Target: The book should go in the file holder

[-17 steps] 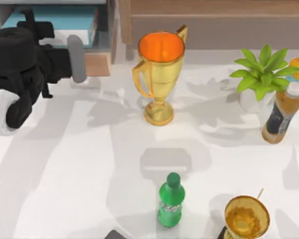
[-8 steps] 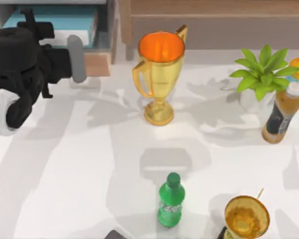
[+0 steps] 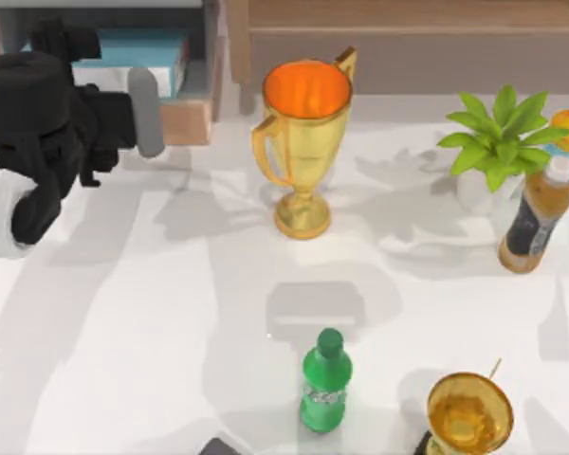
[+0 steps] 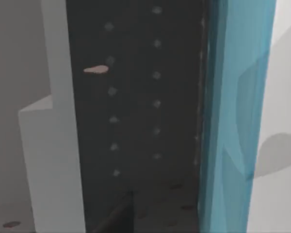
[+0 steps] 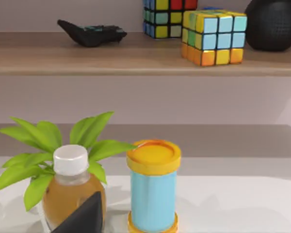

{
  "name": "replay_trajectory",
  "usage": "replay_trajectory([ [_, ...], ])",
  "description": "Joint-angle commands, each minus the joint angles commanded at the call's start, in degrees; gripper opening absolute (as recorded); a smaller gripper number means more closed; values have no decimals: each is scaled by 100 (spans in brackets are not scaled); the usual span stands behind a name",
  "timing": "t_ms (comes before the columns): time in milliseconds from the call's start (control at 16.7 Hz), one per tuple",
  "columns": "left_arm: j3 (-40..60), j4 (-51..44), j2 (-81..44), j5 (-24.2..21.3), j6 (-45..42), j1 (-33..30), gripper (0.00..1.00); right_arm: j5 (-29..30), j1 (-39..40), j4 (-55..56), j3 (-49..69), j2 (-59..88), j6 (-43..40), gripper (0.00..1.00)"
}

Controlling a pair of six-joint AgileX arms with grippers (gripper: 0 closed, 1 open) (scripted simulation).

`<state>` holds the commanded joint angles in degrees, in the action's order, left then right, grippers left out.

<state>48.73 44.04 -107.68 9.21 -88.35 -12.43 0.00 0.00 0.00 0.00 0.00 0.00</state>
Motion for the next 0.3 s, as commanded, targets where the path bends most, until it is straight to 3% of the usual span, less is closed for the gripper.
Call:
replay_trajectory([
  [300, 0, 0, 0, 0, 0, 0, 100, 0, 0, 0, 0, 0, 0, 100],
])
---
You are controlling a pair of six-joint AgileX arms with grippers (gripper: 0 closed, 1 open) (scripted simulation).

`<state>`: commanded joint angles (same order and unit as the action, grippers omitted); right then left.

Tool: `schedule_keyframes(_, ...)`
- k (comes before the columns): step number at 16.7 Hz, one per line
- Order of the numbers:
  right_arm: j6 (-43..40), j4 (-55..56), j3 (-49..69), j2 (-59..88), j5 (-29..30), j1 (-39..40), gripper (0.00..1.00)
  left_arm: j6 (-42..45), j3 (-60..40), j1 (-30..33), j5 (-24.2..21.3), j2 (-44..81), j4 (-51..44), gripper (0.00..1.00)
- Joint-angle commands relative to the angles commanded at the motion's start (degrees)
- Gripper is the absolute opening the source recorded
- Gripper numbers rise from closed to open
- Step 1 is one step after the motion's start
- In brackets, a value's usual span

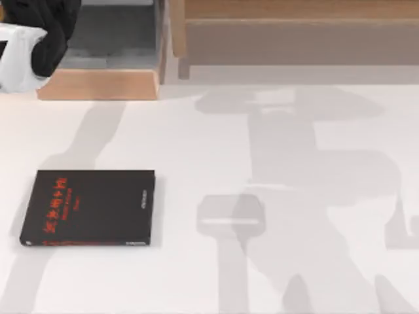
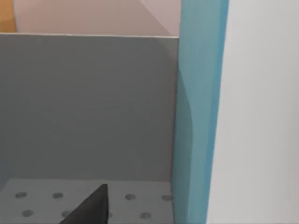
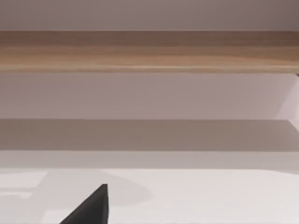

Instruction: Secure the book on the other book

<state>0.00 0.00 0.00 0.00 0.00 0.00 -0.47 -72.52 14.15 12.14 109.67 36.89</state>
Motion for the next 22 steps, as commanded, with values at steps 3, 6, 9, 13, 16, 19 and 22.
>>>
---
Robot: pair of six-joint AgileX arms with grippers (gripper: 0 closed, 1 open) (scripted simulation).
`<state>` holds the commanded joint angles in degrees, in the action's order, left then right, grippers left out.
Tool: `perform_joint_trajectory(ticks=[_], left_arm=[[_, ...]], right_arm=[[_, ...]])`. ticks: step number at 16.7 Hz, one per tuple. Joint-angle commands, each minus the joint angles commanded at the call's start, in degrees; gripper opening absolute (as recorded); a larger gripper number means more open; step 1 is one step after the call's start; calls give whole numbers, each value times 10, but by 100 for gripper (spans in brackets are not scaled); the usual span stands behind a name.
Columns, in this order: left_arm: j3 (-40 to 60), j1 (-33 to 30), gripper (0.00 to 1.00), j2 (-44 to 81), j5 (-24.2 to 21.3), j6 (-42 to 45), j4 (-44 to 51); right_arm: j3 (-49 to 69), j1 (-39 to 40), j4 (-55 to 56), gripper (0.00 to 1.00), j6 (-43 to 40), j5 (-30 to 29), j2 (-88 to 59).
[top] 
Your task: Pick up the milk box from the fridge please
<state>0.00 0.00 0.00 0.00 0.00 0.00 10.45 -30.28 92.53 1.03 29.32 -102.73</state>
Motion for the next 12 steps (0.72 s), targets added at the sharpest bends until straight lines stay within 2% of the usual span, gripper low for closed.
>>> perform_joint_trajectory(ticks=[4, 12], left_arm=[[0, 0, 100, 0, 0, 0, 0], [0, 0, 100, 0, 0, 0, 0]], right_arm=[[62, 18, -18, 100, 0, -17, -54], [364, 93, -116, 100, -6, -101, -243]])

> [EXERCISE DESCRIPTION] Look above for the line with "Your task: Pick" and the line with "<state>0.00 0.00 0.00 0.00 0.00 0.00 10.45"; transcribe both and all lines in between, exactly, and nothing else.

> [RESULT OF THE TASK]
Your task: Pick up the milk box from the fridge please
<state>0.00 0.00 0.00 0.00 0.00 0.00 10.45 -30.28 92.53 1.03 29.32 -102.73</state>

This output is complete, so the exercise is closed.